* Exercise brief *
In the listing below, every entry should be duplicated exactly.

*** Data for analysis Section Begins ***

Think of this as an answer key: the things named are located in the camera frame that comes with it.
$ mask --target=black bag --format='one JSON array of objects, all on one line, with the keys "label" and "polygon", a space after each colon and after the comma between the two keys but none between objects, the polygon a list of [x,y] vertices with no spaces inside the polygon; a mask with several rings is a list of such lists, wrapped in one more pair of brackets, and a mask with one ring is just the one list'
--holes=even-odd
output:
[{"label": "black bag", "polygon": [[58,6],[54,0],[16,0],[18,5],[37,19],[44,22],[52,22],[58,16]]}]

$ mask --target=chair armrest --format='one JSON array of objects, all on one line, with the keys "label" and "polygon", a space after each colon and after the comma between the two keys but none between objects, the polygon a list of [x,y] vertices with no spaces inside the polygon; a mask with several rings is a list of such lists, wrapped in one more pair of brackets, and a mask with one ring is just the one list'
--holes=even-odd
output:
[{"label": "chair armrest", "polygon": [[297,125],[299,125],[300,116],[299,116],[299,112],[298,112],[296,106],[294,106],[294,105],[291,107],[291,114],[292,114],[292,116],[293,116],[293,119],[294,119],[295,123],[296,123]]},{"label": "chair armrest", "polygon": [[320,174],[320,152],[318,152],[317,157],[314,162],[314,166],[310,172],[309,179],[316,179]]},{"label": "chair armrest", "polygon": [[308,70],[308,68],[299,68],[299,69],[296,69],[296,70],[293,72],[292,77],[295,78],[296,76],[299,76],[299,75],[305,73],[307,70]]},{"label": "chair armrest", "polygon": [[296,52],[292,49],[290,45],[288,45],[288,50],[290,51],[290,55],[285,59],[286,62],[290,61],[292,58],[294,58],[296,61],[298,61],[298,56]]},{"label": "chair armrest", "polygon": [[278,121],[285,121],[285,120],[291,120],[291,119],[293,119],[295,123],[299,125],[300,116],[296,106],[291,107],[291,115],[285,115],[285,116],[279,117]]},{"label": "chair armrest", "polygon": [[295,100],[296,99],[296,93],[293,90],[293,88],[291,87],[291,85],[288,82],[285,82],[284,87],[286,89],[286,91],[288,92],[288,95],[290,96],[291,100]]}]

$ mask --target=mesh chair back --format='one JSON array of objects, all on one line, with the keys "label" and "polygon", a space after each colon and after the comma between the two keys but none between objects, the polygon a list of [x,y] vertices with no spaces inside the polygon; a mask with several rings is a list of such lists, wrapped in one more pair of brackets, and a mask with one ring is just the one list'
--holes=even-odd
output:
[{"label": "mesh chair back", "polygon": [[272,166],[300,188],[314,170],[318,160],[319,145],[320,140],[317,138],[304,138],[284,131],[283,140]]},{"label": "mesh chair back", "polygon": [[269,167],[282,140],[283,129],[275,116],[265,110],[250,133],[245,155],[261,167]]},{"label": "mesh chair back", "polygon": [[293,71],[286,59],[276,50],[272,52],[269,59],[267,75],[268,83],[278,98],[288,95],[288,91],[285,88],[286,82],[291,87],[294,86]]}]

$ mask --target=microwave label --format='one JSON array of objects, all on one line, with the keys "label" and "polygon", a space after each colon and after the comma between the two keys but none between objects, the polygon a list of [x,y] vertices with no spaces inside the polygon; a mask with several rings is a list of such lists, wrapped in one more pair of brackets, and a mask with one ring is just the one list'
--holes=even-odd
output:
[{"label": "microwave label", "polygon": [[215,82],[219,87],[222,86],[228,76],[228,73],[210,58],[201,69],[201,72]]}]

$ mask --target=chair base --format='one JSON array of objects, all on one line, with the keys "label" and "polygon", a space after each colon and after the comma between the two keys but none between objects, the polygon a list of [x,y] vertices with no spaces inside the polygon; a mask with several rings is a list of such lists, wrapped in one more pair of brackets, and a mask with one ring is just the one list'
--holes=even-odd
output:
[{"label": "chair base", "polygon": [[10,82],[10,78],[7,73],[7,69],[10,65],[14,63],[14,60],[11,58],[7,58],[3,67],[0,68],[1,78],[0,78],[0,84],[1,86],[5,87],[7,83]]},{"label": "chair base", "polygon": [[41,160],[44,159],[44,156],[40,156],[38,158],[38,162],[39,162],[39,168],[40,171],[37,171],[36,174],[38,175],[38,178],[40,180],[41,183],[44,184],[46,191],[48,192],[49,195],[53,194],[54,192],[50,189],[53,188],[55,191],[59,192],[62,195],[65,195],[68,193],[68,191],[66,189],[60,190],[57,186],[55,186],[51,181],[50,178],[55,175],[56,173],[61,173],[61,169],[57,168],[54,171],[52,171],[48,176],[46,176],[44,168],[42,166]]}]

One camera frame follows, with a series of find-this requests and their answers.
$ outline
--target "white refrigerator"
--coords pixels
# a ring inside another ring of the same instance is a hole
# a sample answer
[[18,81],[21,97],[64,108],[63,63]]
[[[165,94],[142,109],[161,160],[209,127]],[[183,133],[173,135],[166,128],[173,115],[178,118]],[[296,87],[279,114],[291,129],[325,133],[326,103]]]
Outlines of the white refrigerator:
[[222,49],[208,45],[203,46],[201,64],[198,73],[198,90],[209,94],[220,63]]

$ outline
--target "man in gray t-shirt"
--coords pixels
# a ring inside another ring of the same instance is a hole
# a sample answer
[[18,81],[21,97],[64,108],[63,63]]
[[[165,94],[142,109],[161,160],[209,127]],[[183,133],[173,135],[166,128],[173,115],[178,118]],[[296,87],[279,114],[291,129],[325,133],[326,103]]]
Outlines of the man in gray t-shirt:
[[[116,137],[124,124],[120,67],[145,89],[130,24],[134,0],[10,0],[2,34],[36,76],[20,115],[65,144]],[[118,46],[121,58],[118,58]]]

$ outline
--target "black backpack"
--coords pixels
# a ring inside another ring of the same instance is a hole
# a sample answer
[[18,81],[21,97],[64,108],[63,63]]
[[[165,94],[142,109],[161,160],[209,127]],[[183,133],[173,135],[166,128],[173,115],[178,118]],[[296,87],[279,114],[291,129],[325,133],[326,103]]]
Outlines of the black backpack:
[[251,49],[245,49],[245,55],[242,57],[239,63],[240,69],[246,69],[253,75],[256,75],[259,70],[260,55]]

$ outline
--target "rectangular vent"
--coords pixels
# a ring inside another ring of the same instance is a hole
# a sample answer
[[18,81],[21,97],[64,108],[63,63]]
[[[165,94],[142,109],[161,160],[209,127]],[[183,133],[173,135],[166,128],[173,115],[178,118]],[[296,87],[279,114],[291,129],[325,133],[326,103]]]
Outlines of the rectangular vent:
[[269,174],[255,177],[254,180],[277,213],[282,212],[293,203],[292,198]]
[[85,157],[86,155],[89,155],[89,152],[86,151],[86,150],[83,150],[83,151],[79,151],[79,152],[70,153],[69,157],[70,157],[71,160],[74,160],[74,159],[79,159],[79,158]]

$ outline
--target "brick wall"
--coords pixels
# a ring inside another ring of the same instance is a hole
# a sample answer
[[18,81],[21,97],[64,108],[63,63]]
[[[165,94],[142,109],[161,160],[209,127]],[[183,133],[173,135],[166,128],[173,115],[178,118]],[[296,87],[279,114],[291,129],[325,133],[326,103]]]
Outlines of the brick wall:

*** Data for analysis Section Ends ***

* Response to this task *
Think of this as an answer key: the things named are located in the camera frame that comes with it.
$ mask --target=black bag --format='one JSON array of objects, all on one line, with the keys "label" and "polygon", a space after each colon and after the comma between the two keys but none between objects, the polygon a list of [x,y] vertices with no spaces inside the polygon; a mask with several rings is a list of such lists, wrapped in one more pair of brackets, and a mask with one ring is just the one list'
--holes=even-odd
output:
[{"label": "black bag", "polygon": [[58,6],[54,0],[16,0],[18,5],[37,19],[44,22],[52,22],[58,16]]}]

$ mask --target=chair armrest --format='one JSON array of objects, all on one line, with the keys "label" and "polygon", a space after each colon and after the comma between the two keys but none between objects, the polygon a list of [x,y] vertices with no spaces inside the polygon; a mask with several rings is a list of such lists, wrapped in one more pair of brackets, and a mask with one ring is just the one list'
--holes=even-odd
output:
[{"label": "chair armrest", "polygon": [[297,125],[299,125],[300,116],[299,116],[299,112],[298,112],[296,106],[294,106],[294,105],[291,107],[291,114],[292,114],[292,116],[293,116],[293,119],[294,119],[295,123],[296,123]]},{"label": "chair armrest", "polygon": [[320,174],[320,152],[318,152],[317,157],[314,162],[314,166],[310,172],[309,179],[316,179]]},{"label": "chair armrest", "polygon": [[308,70],[308,68],[299,68],[299,69],[296,69],[296,70],[293,72],[292,77],[295,78],[296,76],[299,76],[299,75],[305,73],[307,70]]},{"label": "chair armrest", "polygon": [[296,52],[292,49],[290,45],[288,45],[288,50],[290,51],[290,55],[285,59],[286,62],[290,61],[292,58],[294,58],[296,61],[298,61],[298,56]]},{"label": "chair armrest", "polygon": [[278,121],[285,121],[285,120],[291,120],[291,119],[293,119],[295,123],[299,125],[300,116],[296,106],[291,107],[291,115],[285,115],[285,116],[279,117]]},{"label": "chair armrest", "polygon": [[295,100],[296,99],[296,93],[293,90],[293,88],[291,87],[291,85],[288,82],[285,82],[284,87],[286,89],[286,91],[288,92],[288,95],[290,96],[291,100]]}]

$ mask --target=mesh chair back --format='one JSON array of objects, all on one line, with the keys "label" and "polygon", a space after each colon and after the comma between the two keys but none between objects, the polygon a list of [x,y] vertices with no spaces inside the polygon; a mask with several rings is a list of such lists, wrapped in one more pair of brackets, and a mask with one ring is just the one list'
--holes=even-odd
output:
[{"label": "mesh chair back", "polygon": [[272,166],[300,188],[314,170],[318,160],[319,145],[320,140],[317,138],[304,138],[284,131],[283,140]]},{"label": "mesh chair back", "polygon": [[269,167],[282,140],[283,129],[275,116],[265,110],[250,133],[245,155],[261,167]]},{"label": "mesh chair back", "polygon": [[293,71],[286,59],[276,50],[272,52],[269,59],[267,75],[268,83],[278,98],[288,95],[288,91],[285,88],[286,82],[291,87],[294,86]]}]

$ mask --target=microwave label --format='one JSON array of objects, all on one line, with the keys "label" and "polygon", a space after each colon and after the comma between the two keys but none between objects, the polygon a list of [x,y] vertices with no spaces inside the polygon; a mask with several rings is a list of such lists, wrapped in one more pair of brackets, and a mask with one ring is just the one list'
--holes=even-odd
output:
[{"label": "microwave label", "polygon": [[215,82],[219,87],[222,86],[228,76],[228,73],[210,58],[201,69],[201,72]]}]

$ mask --target=chair base --format='one JSON array of objects, all on one line, with the keys "label" and "polygon", a space after each colon and after the comma between the two keys but none between objects, the polygon a list of [x,y] vertices with no spaces inside the polygon; a mask with several rings is a list of such lists, wrapped in one more pair of brackets, and a mask with one ring is just the one list'
--holes=even-odd
output:
[{"label": "chair base", "polygon": [[10,82],[10,78],[7,73],[7,69],[10,65],[14,63],[14,60],[11,58],[7,58],[3,67],[0,68],[1,78],[0,78],[0,84],[1,86],[5,87],[7,83]]},{"label": "chair base", "polygon": [[41,160],[44,159],[44,156],[40,156],[38,158],[38,162],[39,162],[39,168],[40,171],[37,171],[36,174],[38,175],[38,178],[40,180],[41,183],[44,184],[46,191],[48,192],[49,195],[53,194],[54,192],[50,189],[53,188],[55,191],[59,192],[62,195],[65,195],[68,193],[68,191],[66,189],[60,190],[57,186],[55,186],[51,181],[50,178],[55,175],[56,173],[61,173],[61,169],[57,168],[54,171],[52,171],[48,176],[46,176],[44,168],[42,166]]}]

One camera frame follows, with a series of find-this requests and their answers.
$ outline
--target "white refrigerator"
--coords pixels
# a ring inside another ring of the same instance is a hole
# a sample answer
[[18,81],[21,97],[64,108],[63,63]]
[[[165,94],[142,109],[161,160],[209,127]],[[183,133],[173,135],[166,128],[173,115],[178,118]],[[296,87],[279,114],[291,129],[325,133],[326,103]]]
Outlines of the white refrigerator:
[[222,49],[208,45],[203,46],[201,64],[198,73],[198,90],[209,94],[220,63]]

$ outline
--target "man in gray t-shirt"
--coords pixels
# a ring inside another ring of the same instance is a hole
# a sample answer
[[18,81],[21,97],[64,108],[63,63]]
[[[165,94],[142,109],[161,160],[209,127]],[[183,133],[173,135],[166,128],[173,115],[178,118]],[[296,87],[279,114],[291,129],[325,133],[326,103]]]
Outlines of the man in gray t-shirt:
[[[116,137],[124,124],[120,67],[145,89],[130,24],[134,0],[10,0],[2,34],[36,76],[20,115],[65,144]],[[118,46],[121,58],[118,58]]]

$ outline
--target "black backpack"
--coords pixels
# a ring inside another ring of the same instance is a hole
# a sample answer
[[18,81],[21,97],[64,108],[63,63]]
[[[165,94],[142,109],[161,160],[209,127]],[[183,133],[173,135],[166,128],[173,115],[178,118]],[[296,87],[279,114],[291,129],[325,133],[326,103]]]
Outlines of the black backpack:
[[251,49],[245,49],[245,55],[242,57],[239,63],[240,69],[246,69],[253,75],[256,75],[259,70],[260,55]]

$ outline
--target "rectangular vent"
--coords pixels
# a ring inside another ring of the same instance is a hole
# a sample answer
[[18,81],[21,97],[64,108],[63,63]]
[[[165,94],[142,109],[161,160],[209,127]],[[183,133],[173,135],[166,128],[173,115],[178,118]],[[296,87],[279,114],[291,129],[325,133],[326,103]]]
Outlines of the rectangular vent:
[[269,174],[255,177],[254,180],[277,213],[282,212],[293,203],[292,198]]
[[85,157],[86,155],[89,155],[89,152],[86,151],[86,150],[83,150],[83,151],[79,151],[79,152],[70,153],[69,157],[70,157],[71,160],[74,160],[74,159],[79,159],[79,158]]

$ outline
--target "brick wall"
--coords pixels
# a ring inside another ring of the same instance is a hole
# a sample answer
[[18,81],[21,97],[64,108],[63,63]]
[[[165,94],[142,109],[161,160],[209,127]],[[183,133],[173,135],[166,128],[173,115],[178,118]],[[296,87],[279,114],[291,129],[325,133],[326,103]]]
Outlines of the brick wall:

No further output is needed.